Search code examples
regexregex-groupregex-negation

Regex pattern to capture numbers only, on a single line, but exclude date pattern


Here is my current regex:

\b\d(?:[^\n\d]*\d){14}(?!\d)

Explanation:

  • \b: Matches a word boundary so that first match digit is matched in a separate word
  • [^\n\d]*: Matches 0 or more of any char that is not a digit and not a line break
  • (?:[^\n\d]*\d){14}: Matches 14 digits optionally interspersed by 0 or more non-digits, non-line breaks

The problem with this pattern is that it matches various date pattern that should be excluded as shown in this RegEx Demo. You can see problem matches here identified in red:

enter image description here

I need to modify the current regex so that it will not match if it includes a date pattern. Here is the regex that I came up with to identify the various combinations of date patterns:

(?:[0-9]{1,4}[\-\/\\\.][0-9]{1,2}[\-\/\\\.][0-9]{1,4}){1}

This seems to match the required date patterns as shown here:

enter image description here

Now, if I could just figure out how to exclude the second pattern date matches from the first pattern of 15-digit matches.
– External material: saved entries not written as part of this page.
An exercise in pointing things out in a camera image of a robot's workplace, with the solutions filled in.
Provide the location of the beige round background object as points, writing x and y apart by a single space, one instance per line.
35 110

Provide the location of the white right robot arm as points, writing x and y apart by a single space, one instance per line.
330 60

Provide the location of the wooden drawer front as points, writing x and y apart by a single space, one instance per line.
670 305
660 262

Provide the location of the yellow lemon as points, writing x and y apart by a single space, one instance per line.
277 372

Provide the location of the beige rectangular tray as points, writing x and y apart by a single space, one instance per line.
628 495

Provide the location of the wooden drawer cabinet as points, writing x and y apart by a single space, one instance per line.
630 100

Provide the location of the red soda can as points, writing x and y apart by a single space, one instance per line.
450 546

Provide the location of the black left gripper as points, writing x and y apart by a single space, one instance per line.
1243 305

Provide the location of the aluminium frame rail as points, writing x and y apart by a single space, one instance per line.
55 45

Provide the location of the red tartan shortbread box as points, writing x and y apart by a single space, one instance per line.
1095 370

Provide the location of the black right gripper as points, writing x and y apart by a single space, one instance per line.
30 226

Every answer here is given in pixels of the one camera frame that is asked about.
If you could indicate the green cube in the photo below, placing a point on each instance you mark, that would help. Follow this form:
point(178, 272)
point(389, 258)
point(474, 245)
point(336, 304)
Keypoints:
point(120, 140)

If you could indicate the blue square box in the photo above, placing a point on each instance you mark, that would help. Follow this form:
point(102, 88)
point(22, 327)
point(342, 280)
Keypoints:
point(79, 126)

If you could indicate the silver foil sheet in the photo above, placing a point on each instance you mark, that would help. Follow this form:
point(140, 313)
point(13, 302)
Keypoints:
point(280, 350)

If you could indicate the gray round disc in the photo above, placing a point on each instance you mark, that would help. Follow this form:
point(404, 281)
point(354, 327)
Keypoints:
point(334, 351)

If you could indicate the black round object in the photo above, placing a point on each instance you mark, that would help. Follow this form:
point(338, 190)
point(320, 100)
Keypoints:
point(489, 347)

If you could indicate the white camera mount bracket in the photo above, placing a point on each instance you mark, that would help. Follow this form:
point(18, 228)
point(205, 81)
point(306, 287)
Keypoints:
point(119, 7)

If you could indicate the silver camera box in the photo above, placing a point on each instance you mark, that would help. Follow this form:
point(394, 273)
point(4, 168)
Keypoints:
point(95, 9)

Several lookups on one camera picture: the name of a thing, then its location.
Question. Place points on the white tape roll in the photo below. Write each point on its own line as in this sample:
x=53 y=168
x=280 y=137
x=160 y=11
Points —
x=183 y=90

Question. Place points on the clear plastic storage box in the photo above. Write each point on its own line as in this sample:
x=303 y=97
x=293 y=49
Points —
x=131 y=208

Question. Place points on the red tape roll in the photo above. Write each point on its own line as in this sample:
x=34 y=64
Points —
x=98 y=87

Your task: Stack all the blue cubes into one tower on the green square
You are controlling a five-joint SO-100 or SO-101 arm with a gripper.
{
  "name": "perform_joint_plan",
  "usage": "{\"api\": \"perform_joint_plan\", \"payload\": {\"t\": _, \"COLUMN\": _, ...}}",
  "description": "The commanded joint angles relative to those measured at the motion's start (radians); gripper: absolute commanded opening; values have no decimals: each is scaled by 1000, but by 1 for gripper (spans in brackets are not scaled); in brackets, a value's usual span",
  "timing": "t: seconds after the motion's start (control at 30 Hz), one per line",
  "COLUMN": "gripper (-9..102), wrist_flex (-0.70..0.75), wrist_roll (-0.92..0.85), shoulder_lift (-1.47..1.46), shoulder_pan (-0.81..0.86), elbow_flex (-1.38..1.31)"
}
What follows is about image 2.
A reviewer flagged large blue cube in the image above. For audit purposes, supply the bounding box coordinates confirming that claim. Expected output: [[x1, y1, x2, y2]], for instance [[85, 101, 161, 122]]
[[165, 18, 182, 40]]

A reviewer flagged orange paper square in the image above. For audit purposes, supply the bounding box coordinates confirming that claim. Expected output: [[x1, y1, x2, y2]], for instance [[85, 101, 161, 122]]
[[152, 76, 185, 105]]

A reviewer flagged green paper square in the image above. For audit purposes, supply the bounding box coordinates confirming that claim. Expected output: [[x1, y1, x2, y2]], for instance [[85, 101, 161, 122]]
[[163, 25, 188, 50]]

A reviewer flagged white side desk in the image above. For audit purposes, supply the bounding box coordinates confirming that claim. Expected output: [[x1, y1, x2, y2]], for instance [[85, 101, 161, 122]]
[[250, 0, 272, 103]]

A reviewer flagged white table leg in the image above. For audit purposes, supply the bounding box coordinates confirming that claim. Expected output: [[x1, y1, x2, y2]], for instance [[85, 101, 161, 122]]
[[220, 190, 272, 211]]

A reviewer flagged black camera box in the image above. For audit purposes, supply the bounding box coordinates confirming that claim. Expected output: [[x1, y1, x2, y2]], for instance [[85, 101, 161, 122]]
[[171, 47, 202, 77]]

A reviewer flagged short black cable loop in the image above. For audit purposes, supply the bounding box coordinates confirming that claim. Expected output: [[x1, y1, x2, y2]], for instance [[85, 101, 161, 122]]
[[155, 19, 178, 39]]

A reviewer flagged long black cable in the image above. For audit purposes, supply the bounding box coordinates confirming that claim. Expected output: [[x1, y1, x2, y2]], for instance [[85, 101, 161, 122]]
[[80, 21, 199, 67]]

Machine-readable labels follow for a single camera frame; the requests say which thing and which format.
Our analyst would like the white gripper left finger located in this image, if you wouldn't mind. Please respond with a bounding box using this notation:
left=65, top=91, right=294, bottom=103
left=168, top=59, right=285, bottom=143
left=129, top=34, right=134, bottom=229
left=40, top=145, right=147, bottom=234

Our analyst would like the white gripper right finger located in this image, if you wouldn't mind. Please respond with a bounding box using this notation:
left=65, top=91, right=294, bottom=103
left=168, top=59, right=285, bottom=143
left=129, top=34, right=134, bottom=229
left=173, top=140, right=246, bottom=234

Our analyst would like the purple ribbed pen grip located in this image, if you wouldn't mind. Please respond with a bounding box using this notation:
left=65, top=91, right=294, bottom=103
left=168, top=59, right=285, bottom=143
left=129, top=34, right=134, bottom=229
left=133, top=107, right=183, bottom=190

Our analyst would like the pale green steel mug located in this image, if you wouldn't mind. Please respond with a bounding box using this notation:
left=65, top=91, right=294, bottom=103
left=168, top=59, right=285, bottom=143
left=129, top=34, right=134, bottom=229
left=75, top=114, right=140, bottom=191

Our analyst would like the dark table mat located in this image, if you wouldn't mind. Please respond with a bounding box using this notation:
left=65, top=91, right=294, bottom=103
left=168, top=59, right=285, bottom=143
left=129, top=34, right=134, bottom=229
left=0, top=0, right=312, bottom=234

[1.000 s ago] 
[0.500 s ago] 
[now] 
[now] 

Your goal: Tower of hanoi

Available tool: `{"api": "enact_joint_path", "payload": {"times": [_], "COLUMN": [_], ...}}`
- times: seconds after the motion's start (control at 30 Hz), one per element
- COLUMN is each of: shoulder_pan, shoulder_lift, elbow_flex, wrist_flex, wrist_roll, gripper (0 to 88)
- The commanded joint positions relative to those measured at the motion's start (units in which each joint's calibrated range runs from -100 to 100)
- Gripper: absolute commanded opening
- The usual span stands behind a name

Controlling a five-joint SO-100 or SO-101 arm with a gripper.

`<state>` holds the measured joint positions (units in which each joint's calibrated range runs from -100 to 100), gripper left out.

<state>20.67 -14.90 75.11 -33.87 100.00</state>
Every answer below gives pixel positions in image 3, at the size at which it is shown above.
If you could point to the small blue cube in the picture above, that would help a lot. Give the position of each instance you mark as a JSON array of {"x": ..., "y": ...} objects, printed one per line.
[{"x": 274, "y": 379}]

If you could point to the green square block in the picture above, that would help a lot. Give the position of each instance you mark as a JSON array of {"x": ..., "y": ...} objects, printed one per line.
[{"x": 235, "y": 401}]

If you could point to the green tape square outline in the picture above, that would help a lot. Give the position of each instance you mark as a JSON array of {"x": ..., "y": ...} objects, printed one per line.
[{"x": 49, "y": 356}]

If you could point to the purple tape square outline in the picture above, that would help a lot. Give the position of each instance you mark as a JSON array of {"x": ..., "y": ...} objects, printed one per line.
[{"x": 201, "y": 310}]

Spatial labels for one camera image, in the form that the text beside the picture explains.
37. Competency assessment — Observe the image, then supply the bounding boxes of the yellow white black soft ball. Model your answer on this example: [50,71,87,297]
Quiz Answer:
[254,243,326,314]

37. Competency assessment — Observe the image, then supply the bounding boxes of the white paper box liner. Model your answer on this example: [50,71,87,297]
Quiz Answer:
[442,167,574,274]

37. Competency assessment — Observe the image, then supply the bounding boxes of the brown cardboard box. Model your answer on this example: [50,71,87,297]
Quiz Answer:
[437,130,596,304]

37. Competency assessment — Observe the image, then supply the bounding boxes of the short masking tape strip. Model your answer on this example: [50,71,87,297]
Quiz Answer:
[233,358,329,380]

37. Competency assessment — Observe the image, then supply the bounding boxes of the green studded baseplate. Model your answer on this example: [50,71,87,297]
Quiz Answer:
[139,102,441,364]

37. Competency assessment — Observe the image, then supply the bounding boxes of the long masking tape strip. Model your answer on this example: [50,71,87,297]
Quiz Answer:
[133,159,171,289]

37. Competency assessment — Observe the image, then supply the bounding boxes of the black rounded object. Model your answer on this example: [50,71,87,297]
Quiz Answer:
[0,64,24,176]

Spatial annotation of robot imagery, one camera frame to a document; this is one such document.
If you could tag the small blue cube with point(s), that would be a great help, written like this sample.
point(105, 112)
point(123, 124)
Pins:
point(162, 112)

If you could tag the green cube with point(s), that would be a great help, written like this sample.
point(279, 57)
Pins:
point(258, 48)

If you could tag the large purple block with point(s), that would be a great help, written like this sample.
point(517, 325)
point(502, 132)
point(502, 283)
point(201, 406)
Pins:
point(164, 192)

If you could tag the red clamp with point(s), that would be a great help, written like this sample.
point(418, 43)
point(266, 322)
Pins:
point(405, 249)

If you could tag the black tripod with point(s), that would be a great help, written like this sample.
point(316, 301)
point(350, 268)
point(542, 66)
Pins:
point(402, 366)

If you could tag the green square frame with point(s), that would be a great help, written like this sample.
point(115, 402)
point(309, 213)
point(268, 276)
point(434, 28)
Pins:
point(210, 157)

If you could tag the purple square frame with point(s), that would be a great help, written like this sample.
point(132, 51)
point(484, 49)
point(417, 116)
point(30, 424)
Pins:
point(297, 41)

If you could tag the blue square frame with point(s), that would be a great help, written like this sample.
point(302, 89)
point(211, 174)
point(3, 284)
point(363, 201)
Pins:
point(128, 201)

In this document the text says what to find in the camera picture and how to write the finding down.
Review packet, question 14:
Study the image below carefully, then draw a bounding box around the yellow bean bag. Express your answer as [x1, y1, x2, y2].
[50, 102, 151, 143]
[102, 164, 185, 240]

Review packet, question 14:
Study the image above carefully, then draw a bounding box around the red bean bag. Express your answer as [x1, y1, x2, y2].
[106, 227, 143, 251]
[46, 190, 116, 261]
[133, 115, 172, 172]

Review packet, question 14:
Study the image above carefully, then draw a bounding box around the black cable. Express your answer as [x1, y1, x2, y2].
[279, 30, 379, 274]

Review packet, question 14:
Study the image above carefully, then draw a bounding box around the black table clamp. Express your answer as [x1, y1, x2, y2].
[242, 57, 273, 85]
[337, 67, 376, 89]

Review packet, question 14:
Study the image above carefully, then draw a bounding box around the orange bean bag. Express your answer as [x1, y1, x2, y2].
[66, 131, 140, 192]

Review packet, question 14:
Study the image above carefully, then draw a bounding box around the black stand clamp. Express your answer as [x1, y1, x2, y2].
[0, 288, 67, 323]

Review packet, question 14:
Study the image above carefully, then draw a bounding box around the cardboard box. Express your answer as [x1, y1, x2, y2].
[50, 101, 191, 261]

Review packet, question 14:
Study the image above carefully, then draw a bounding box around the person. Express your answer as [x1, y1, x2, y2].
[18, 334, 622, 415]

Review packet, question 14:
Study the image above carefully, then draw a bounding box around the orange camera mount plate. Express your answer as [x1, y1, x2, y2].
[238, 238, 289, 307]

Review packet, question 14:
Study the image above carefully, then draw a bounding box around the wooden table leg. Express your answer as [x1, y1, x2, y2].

That is what I am trying to accomplish.

Any ideas?


Solution

  • You may try this regex:

    \b\d(?!(?:\d{0,3}([-\/\\.])\d{1,2}\1\d{1,4})\b(?!\S))(?:[^\n\d]*\d){14}\b
    

    RegEx Demo

    Here (?!(?:\d{0,3}([-\/\\\.])\d{1,2}\1\d{1,4})\b(?!\S)) is a negative lookahead pattern to avoid including dates in your matches.